Photoactivation resulted in significantly higher elimination of both bacterial biofilms sensitized with chitosan+rose Bengal than rose Bengal alone and methylene blue alone. Chen et al., 20 studied the possible potentiating effect of chitosan on the PS erythrosine in PDT treatment of Streptococcus mutans, P. aeruginosa, and Candida albicans biofilms, finding that the antimicrobial activity of PDT was greater when erythrosine was combined with chitosan than when erythrosine was used alone. These results showed that the group of teeth treated with PDT+chitosan obtained greater reductions in CFU/mL, while the SEM observation found lower percentages of area occupied by contaminants and debris.
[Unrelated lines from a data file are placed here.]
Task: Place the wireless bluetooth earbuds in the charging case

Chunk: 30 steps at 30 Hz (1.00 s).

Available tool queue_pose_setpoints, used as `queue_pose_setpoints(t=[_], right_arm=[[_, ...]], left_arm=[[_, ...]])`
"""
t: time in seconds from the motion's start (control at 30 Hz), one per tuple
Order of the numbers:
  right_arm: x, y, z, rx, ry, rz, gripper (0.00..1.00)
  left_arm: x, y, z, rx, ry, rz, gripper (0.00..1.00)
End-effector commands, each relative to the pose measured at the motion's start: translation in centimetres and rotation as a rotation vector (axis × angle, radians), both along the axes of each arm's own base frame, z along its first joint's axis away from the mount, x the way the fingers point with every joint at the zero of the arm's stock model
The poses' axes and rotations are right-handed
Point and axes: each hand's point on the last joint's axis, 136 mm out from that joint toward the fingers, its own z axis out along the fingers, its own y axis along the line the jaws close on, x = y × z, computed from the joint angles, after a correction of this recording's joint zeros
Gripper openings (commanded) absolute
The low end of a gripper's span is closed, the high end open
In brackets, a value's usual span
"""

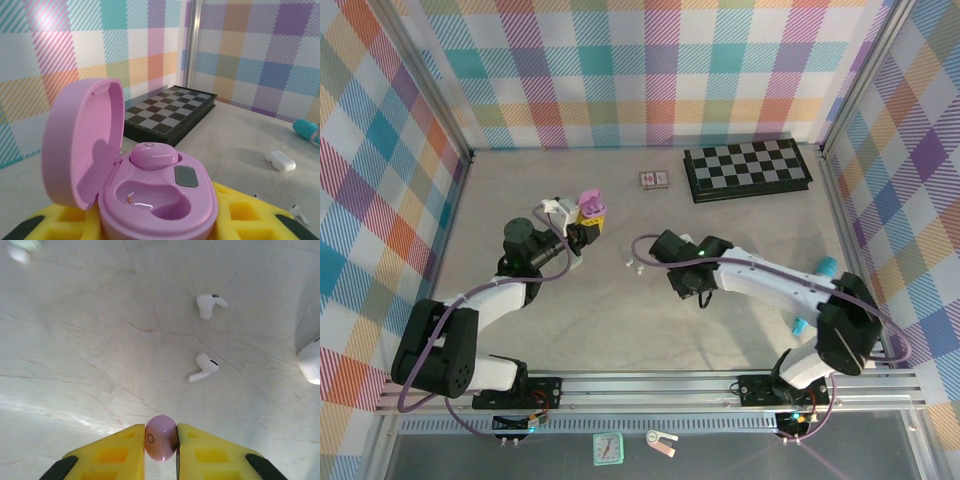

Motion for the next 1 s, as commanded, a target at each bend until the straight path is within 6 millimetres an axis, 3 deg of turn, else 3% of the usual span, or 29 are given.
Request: queue_pose_setpoints(t=[0.0, 0.3, 0.57, 0.73, 0.97], right_arm=[[-0.5, 1.3, 1.8, 0.202, 0.038, -0.002, 0.2], [-0.1, 3.0, 8.2, 0.622, 0.032, -0.011, 0.21], [0.7, 4.9, 13.0, 0.874, 0.013, 0.044, 0.21], [1.7, 5.8, 14.3, 0.956, 0.014, 0.059, 0.21], [2.7, 7.0, 14.6, 1.001, 0.03, 0.075, 0.21]], left_arm=[[-0.9, -1.5, 0.3, 0.012, -0.064, -0.044, 0.28], [-2.8, -6.9, -0.5, 0.038, -0.102, -0.156, 0.28], [-4.1, -10.8, -1.0, 0.061, -0.126, -0.229, 0.27], [-5.1, -12.4, -0.8, 0.061, -0.14, -0.257, 0.27], [-6.0, -14.4, -1.0, 0.097, -0.155, -0.283, 0.27]])
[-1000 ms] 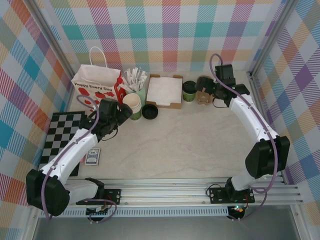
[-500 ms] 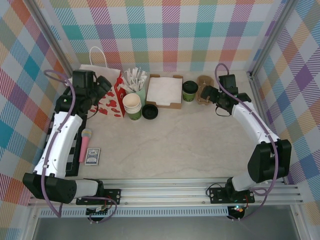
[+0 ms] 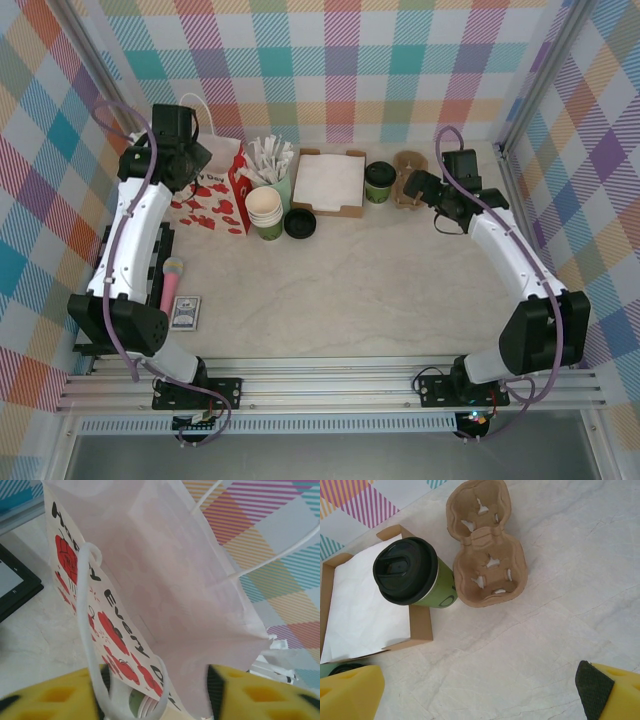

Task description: Pack the takeout coffee

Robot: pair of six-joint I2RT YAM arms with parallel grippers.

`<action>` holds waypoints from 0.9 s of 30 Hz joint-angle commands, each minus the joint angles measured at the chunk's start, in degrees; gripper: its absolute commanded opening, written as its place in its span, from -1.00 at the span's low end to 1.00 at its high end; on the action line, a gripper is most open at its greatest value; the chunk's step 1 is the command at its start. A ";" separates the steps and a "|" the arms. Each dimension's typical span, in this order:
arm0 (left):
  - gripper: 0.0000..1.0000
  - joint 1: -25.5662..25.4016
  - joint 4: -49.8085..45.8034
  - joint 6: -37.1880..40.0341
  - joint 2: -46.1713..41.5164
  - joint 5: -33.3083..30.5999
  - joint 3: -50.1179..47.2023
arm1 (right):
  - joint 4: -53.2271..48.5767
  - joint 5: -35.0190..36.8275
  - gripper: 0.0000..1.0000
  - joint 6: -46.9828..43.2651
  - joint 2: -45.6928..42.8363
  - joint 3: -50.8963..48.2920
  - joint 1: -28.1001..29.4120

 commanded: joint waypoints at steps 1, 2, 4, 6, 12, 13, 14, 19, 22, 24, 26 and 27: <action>-0.24 0.57 -2.20 -0.05 -1.86 -3.43 0.78 | -0.56 -1.24 1.00 0.14 -1.42 -1.27 0.11; -0.39 0.57 -2.20 0.42 -2.22 -4.37 0.57 | -0.35 -2.06 1.00 0.03 -1.38 -1.23 0.16; -0.66 0.57 -2.77 1.61 -2.80 -6.63 0.69 | 0.38 -3.72 1.00 -0.02 -1.42 -1.19 0.11; -0.85 0.57 -2.74 3.26 -3.39 -7.40 0.47 | 0.92 -4.24 1.00 0.69 -1.77 -1.23 0.11; -1.00 0.79 -0.08 7.98 -7.72 -10.21 -2.55 | 2.75 -4.77 1.00 1.04 -3.17 -2.43 0.11; -1.00 0.90 0.01 9.31 -8.41 -10.76 -2.68 | 2.50 -4.91 1.00 0.95 -3.18 -2.37 0.11; -1.00 1.00 0.09 10.55 -8.95 -10.96 -2.68 | 2.28 -4.87 1.00 0.81 -3.18 -2.37 0.13; -1.00 1.01 -1.54 14.29 -11.24 -8.89 -2.96 | 2.16 -5.61 1.00 0.35 -3.82 -2.42 0.07; -1.00 1.01 -1.77 14.95 -13.63 -5.46 -5.31 | 3.21 -8.15 1.00 0.18 -4.14 -2.33 0.11; -1.00 1.01 -3.20 14.60 -15.38 -5.53 -6.51 | 3.74 -8.94 1.00 0.17 -4.35 -2.30 0.25; -1.00 0.97 -6.85 13.57 -16.68 -8.94 -6.39 | 4.90 -8.56 1.00 0.11 -5.05 -3.13 0.38; -1.00 1.01 -8.54 13.59 -17.32 -9.78 -6.38 | 5.31 -8.31 1.00 0.12 -5.39 -3.44 0.38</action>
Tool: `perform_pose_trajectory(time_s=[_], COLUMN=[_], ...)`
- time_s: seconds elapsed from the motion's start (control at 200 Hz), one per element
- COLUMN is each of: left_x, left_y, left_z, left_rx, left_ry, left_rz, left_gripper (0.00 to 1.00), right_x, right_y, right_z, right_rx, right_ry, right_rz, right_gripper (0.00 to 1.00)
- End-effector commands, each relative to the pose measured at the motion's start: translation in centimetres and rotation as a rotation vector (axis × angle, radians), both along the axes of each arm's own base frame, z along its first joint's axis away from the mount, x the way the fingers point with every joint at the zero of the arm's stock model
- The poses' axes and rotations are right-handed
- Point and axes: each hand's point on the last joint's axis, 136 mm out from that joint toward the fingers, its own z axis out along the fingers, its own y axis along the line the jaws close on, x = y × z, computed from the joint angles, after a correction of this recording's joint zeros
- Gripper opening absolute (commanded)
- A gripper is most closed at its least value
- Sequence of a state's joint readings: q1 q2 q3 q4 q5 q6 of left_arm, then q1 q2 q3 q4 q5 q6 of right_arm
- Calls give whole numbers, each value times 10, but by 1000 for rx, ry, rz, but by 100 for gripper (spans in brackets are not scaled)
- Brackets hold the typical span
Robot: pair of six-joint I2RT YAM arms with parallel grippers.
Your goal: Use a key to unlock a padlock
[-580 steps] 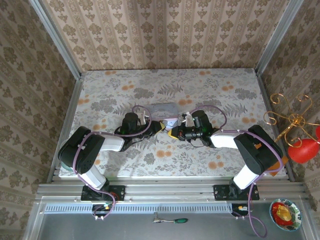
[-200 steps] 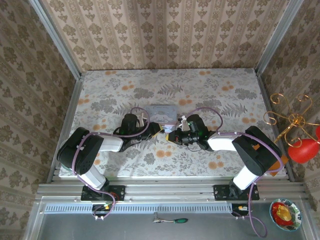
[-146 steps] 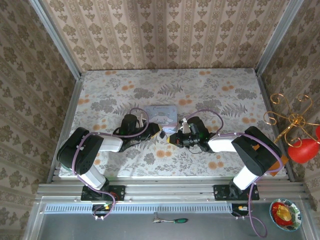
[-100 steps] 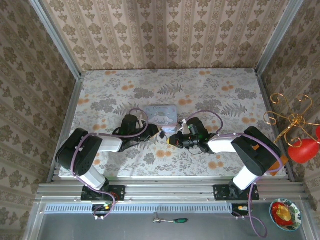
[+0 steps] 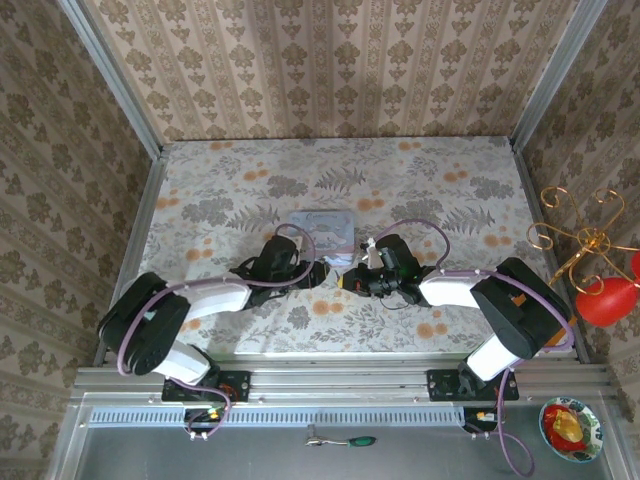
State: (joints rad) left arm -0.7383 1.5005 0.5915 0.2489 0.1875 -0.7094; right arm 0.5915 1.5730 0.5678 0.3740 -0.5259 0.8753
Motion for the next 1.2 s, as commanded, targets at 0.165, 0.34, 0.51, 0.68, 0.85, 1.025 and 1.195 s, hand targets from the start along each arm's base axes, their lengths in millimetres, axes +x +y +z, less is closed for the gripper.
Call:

However, several investigations should be performed before its clinical recommendations (combination of PDT+chitosan 3 mg/mL). Some questions involving the physical and chemical characteristics, the ideal concentration for effective antibacterial power, adverse effects, and tissue tolerance must be answered. In this sense, further in vivo studies are needed to determine chitosan's effect on methylene blue as a PS for the PDT treatment of E. faecalis. In this sense, an intrinsic limitation of this study must be considered.
In groups 3 and 4, in which we used chitosan (3 mg/mL) alone or combined with PDT, this natural polysaccharide has been dissolved in acidified water with acetic acid 1% and not in deionized water (under constant magnetic stirring) as other authors. 19 To know if the acidified water itself is bactericidal, in next similar studies, a group with acidified water alone should be included.
Conclusions
In conclusion, in our study with 17 teeth per group, combining PDT and chitosan showed the greatest reduction of endodontic infection by E. faecalis compared to PDT alone or NaOCl. However, further in vivo studies are needed to determine chitosan's effect on methylene blue as a PS for the PDT treatment of E. faecalis.
Footnotes
Acknowledgments
We would like to thank to Professors Salinas J and Gallego MC (Department of Animal Health, University of Murcia, Murcia, Spain) for their help in handling with Enterococcus faecalis.
Author Disclosure Statement
No competing financial interests exist.